Data for processing>
───

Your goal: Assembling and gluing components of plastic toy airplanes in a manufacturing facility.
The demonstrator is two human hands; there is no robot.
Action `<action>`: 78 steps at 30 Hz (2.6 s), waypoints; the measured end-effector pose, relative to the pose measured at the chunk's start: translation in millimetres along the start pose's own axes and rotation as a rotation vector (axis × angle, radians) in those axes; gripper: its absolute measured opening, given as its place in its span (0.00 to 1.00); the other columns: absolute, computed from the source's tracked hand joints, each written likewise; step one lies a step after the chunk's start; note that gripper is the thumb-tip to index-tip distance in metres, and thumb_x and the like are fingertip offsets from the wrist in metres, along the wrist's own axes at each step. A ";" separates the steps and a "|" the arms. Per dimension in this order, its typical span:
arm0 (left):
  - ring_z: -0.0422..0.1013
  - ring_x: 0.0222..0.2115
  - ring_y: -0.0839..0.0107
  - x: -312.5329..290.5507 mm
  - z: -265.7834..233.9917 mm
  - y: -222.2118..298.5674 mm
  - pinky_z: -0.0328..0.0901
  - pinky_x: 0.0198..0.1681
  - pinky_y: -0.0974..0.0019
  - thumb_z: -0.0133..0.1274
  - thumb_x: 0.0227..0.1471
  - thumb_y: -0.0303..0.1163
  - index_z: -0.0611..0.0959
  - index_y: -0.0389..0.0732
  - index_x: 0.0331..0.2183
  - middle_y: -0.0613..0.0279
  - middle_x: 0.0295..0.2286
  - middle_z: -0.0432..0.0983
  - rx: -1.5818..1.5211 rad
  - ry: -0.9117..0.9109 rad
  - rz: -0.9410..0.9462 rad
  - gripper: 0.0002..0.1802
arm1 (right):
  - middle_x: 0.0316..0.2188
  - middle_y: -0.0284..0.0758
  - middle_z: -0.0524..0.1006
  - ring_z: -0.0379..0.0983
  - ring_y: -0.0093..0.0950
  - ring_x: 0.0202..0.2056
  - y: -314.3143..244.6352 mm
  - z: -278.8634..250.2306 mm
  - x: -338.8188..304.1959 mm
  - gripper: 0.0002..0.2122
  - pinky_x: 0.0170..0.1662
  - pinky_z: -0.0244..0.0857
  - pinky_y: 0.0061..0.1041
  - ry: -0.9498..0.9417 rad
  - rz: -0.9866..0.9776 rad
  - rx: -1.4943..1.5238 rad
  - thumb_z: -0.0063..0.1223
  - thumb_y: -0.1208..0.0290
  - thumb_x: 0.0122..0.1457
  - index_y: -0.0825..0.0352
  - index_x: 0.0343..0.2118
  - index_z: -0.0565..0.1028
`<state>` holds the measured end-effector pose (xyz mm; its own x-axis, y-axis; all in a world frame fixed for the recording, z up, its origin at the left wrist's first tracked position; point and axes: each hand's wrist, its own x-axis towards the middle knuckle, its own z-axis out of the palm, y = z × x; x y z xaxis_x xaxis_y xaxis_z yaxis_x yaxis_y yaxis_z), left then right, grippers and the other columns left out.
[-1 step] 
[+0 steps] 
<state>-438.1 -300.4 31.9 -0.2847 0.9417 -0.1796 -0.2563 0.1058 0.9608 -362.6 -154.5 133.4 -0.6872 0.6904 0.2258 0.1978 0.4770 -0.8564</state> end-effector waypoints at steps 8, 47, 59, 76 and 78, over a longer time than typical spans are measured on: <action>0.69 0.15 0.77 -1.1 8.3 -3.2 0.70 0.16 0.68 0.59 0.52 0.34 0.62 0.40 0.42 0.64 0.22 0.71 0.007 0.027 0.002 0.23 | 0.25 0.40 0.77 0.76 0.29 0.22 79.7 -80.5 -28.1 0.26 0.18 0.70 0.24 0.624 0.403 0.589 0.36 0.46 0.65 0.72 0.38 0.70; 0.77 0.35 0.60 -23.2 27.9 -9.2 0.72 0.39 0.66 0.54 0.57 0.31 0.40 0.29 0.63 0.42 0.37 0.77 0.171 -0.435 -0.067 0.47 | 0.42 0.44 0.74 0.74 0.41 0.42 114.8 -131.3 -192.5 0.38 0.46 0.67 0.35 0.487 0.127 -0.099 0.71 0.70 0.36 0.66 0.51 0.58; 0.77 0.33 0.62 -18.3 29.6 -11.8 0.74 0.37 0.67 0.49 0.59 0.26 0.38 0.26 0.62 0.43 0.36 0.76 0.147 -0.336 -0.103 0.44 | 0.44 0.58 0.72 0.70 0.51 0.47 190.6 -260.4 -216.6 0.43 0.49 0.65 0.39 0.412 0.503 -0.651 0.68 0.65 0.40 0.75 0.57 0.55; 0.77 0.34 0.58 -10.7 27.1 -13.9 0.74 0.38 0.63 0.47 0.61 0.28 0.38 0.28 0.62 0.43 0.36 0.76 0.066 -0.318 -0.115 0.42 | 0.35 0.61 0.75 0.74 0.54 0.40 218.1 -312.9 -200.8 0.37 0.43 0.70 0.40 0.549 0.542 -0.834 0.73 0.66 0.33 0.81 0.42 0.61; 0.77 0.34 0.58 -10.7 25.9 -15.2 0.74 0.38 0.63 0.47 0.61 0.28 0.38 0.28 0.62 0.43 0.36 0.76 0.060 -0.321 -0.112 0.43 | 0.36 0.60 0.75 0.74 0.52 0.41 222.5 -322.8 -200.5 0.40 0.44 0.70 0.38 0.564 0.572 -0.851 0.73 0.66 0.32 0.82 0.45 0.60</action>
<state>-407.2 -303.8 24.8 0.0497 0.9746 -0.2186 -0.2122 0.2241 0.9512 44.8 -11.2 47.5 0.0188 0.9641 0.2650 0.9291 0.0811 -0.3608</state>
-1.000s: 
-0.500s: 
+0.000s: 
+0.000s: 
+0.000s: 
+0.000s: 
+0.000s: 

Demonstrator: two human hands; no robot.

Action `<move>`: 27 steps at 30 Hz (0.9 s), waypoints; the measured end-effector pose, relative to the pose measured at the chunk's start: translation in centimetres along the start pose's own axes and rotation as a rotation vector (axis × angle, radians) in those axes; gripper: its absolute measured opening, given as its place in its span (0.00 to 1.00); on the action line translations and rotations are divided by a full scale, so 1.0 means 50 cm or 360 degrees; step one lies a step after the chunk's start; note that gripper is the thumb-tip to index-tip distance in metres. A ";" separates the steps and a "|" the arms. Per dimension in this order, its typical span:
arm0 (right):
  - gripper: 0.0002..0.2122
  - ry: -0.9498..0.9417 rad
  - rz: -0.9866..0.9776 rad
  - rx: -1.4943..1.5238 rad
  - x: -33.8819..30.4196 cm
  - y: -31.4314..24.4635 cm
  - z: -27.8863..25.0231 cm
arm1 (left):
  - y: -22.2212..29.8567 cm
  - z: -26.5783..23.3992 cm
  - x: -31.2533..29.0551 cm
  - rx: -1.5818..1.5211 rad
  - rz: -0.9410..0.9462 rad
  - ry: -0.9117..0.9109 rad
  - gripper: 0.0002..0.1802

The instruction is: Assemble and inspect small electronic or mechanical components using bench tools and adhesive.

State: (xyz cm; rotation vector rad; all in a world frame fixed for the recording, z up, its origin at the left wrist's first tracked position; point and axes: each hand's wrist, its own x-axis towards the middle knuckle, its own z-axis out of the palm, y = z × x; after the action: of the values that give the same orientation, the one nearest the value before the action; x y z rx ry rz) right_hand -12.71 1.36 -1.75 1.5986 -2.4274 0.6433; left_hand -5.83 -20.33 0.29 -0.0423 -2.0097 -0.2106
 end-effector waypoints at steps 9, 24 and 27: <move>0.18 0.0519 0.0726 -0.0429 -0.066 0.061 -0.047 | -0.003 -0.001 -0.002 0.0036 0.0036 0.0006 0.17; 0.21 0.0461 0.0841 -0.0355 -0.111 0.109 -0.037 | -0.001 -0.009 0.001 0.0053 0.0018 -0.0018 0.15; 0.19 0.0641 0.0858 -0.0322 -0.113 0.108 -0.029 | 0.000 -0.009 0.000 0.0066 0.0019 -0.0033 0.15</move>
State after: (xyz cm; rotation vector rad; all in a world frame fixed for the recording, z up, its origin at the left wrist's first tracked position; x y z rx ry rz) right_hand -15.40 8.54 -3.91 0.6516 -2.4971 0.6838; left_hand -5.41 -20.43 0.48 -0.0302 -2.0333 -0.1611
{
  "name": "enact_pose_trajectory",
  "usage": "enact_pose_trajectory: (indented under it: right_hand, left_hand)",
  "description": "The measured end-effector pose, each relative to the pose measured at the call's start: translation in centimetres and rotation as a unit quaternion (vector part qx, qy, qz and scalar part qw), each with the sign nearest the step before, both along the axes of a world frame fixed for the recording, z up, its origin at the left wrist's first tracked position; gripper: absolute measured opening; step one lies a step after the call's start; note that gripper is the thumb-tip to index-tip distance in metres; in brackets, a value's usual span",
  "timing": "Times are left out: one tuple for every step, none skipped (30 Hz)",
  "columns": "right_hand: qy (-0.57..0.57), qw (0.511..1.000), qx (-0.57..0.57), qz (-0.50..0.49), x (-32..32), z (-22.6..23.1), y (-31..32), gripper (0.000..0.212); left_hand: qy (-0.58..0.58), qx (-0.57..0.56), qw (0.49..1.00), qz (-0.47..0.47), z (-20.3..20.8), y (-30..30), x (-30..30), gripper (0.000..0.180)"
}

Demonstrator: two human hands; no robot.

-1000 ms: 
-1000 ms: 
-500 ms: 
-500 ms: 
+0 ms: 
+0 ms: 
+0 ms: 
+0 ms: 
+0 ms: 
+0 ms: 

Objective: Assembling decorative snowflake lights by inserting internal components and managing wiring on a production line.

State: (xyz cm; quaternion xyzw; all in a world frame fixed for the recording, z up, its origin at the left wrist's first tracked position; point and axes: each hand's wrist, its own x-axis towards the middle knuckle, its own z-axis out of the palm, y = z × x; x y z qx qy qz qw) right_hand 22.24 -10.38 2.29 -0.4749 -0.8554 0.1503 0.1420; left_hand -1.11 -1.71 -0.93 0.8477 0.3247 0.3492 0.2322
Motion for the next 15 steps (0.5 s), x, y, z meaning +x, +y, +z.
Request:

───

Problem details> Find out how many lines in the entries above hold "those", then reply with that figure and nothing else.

Output of the task> 2